--- START ---

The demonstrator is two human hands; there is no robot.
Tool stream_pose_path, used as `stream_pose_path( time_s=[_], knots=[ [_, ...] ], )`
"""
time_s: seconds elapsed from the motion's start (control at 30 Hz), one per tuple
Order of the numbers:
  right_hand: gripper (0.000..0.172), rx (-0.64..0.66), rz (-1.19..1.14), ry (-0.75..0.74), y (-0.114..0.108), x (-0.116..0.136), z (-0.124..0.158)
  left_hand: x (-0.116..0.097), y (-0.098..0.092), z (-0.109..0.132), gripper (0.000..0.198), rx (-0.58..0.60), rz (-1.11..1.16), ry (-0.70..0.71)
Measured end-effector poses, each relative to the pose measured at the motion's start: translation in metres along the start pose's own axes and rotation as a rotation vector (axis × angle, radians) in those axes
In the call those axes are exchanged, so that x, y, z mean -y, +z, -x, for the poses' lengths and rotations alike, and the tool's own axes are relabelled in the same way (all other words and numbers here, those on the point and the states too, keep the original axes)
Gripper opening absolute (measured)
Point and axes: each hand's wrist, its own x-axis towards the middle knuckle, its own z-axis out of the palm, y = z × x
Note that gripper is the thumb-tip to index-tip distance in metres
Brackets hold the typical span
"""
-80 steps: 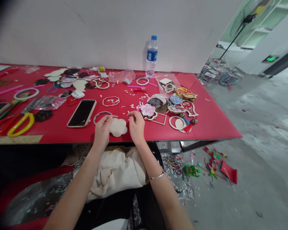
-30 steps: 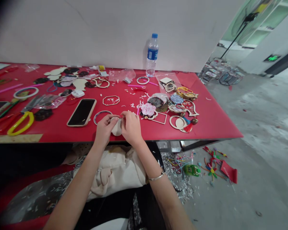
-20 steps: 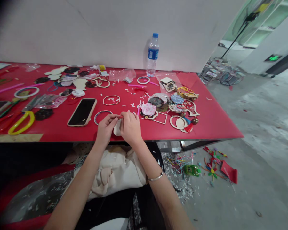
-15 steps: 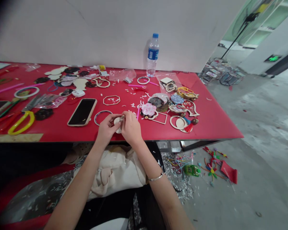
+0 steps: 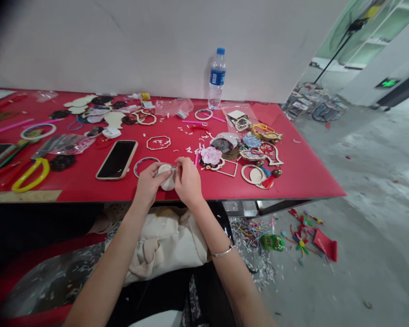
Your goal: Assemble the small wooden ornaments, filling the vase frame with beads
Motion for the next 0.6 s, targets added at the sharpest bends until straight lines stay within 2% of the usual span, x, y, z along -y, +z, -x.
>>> stream_pose_path(
  time_s=[0.33,0.6],
  knots=[
    [0.019,0.043,0.243,-0.051,-0.0023,0.0052,-0.0010,-0.0017,-0.0007,0.0017,0.024,0.039,-0.105,0.032],
    [0.018,0.061,0.401,-0.155,0.0004,0.0073,-0.0001,-0.0041,-0.0016,0.0014,0.020,0.047,-0.208,0.063]
  ],
)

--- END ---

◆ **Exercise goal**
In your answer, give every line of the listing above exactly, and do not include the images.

◆ **Exercise answer**
The demonstrator is two human hands; there is no robot.
Tool stream_pose_path, used as `stream_pose_path( time_s=[_], knots=[ [_, ...] ], )`
"""
time_s: seconds elapsed from the motion's start (control at 30 Hz), one per tuple
Order of the numbers:
  right_hand: gripper (0.000..0.172), rx (-0.64..0.66), rz (-1.19..1.14), ry (-0.75..0.74), y (-0.114..0.108), x (-0.116..0.136), z (-0.124..0.158)
  left_hand: x (-0.116..0.097), y (-0.098..0.092), z (-0.109..0.132), gripper (0.000..0.198), rx (-0.58..0.60), rz (-1.11..1.16), ry (-0.70..0.71)
Measured end-effector poses, each relative to the pose measured at the motion's start: translation in metres along the start pose's own axes and rotation as a rotation vector (axis × angle, radians) in those axes
In the call those axes are exchanged, so that x, y, z mean -y, +z, -x, for the poses' lengths and rotations alike, and the tool's own axes are relabelled in the same way (all other words and numbers here, those on the point and the states too, keep the original axes)
Gripper opening absolute (measured)
Point and axes: each hand's wrist, its own x-axis towards the middle knuckle, its own z-axis out of the palm, y = z × x
Note that gripper is the thumb-tip to index-tip distance in metres
Brackets hold the typical span
"""
-80 steps: 
-30 steps: 
-20 steps: 
-15 steps: 
+0 steps: 
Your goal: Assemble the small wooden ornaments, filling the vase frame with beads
Motion for the next 0.6 s, targets added at the sharpest bends until straight lines stay within 2% of the usual span, x, y, z along -y, +z, -x.
>>> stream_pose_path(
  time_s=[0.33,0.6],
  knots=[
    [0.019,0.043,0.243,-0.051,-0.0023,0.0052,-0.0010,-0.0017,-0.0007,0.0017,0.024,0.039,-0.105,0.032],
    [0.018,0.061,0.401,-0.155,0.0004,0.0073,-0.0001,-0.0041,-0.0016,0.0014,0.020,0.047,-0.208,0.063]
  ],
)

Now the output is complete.